#### About this task
Word for word, please restate the line that contains "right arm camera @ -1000" and all lines after it through the end of the material, minus the pictures.

#### Raw data
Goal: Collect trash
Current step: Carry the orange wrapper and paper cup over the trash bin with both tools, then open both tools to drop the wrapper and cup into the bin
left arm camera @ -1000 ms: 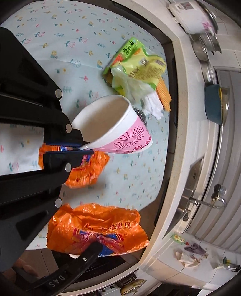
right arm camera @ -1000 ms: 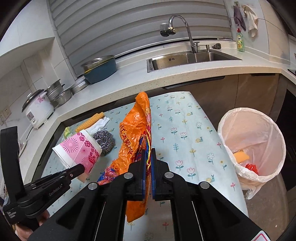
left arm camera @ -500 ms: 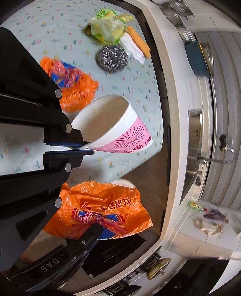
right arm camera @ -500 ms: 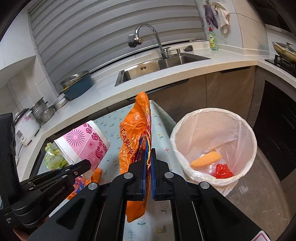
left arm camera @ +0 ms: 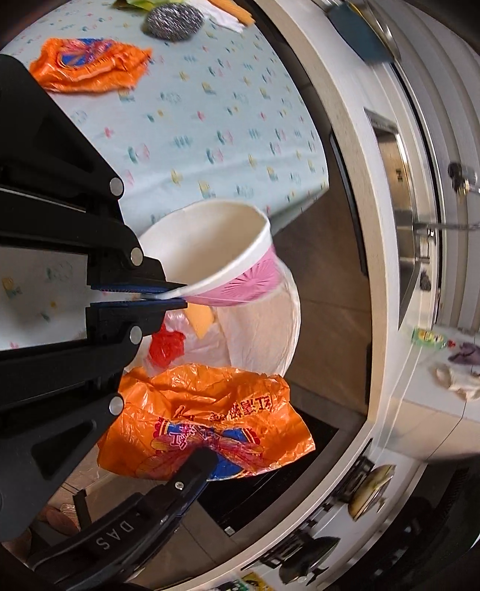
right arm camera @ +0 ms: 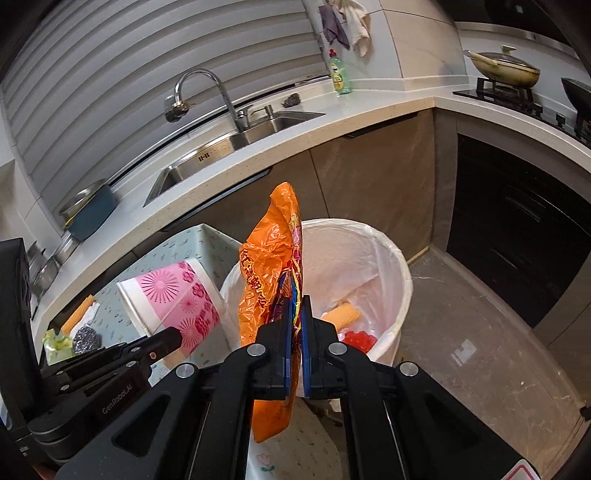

#### Output of the task
right arm camera @ -1000 ms: 
left arm camera @ -500 ms: 
right arm camera @ -500 ms: 
left arm camera @ +0 ms: 
right arm camera @ +0 ms: 

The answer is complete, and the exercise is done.